Predictive modelling Flashcards
- (Given a Dataset) Analyze this dataset and give me a model that can predict this response variable.
Start by fitting a simple model (multivariate regression, logistic regression), do some feature engineering accordingly, and then try some complicated models. Always split the dataset into train, validation, test dataset and use cross validation to check their performance.
Determine if the problem is classification or regression
Favor simple models that run quickly and you can easily explain.
Mention cross validation as a means to evaluate the model.
Plot and visualize the data.
- What could be some issues if the distribution of the test data is significantly different than the distribution of the training data?
The model that has high training accuracy might have low test accuracy. Without further knowledge, it is hard to know which dataset represents the population data and thus the generalizability of the algorithm is hard to measure. This should be mitigated by repeated splitting of train vs test dataset (as in cross validation).
When there is a change in data distribution, this is called the dataset shift. If the train and test data has a different distribution, then the classifier would likely overfit to the train data.
This issue can be overcome by using a more general learning method.
This can occur when:
P(y|x) are the same but P(x) are different. (covariate shift)
P(y|x) are different. (concept shift)
The causes can be:
Training samples are obtained in a biased way. (sample selection bias)

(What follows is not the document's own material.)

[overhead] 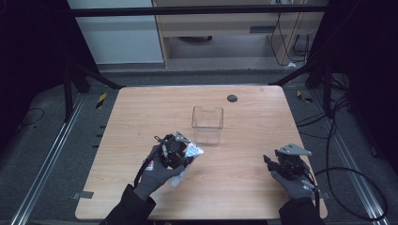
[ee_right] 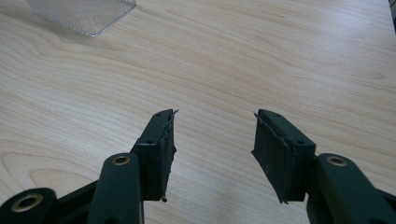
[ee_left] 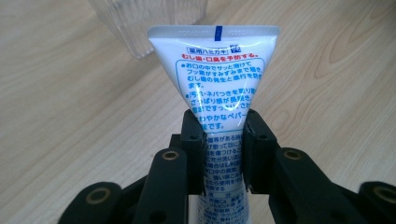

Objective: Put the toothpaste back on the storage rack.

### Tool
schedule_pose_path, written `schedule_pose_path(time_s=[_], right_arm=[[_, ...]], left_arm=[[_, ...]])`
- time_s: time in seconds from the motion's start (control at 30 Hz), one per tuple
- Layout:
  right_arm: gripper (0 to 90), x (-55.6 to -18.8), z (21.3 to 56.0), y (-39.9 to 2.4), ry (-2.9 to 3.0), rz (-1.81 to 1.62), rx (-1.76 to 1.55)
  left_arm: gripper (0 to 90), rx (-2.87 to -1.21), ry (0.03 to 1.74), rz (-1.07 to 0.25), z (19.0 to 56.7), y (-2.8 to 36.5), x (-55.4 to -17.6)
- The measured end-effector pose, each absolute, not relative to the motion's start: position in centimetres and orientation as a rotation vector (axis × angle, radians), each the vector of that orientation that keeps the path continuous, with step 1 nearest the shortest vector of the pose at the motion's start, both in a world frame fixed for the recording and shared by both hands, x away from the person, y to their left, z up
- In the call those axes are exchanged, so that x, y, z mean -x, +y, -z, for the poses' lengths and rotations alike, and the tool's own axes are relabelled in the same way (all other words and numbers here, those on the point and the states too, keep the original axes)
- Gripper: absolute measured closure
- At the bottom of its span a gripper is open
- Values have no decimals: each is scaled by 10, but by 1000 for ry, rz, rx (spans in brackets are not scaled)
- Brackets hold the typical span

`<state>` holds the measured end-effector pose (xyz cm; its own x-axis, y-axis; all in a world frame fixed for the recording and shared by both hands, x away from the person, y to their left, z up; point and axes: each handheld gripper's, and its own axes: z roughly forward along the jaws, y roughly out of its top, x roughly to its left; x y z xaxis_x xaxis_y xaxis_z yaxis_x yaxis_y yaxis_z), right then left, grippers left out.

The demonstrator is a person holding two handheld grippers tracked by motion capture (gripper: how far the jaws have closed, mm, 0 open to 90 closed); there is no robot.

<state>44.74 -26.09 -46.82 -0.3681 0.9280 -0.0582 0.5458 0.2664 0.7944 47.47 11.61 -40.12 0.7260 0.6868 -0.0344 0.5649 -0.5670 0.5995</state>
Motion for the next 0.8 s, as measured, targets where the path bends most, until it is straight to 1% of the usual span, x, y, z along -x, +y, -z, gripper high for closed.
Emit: schedule_pose_path(time_s=[0.47, 0.7, 0.8], right_arm=[[477, -447, 467, -262, 1995, -957, -1329], [476, -447, 467, -262, 1983, -963, -1325], [476, -447, 467, -262, 1981, -963, -1322]], left_arm=[[735, -2126, 934, -435, 361, 139, -471], [734, -1986, 957, -582, 339, 150, -478], [733, -1921, 981, -591, 334, 154, -487]])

Train is different from test because of temporal, spatial changes. (non-stationary environments)
Solution to covariate shift
importance weighted cv
- What are some ways I can make my model more robust to outliers?
We can have regularization such as L1 or L2 to reduce variance (increase bias).
Changes to the algorithm:
Use tree-based methods instead of regression methods as they are more resistant to outliers. For statistical tests, use non parametric tests instead of parametric ones.
Use robust error metrics such as MAE or Huber Loss instead of MSE.
Changes to the data:
Winsorizing the data
Transforming the data (e.g. log)
Remove them only if you’re certain they’re anomalies not worth predicting
- What are some differences you would expect in a model that minimizes squared error, versus a model that minimizes absolute error? In which cases would each error metric be appropriate?
MSE is more strict to having outliers. MAE is more robust in that sense, but is harder to fit the model for because it cannot be numerically optimized. So when there are less variability in the model and the model is computationally easy to fit, we should use MAE, and if that’s not the case, we should use MSE.
MSE: easier to compute the gradient, MAE: linear programming needed to compute the gradient
MAE more robust to outliers. If the consequences of large errors are great, use MSE
MSE corresponds to maximizing likelihood of Gaussian random variables
- What error metric would you use to evaluate how good a binary classifier is? What if the classes are imbalanced? What if there are more than 2 groups?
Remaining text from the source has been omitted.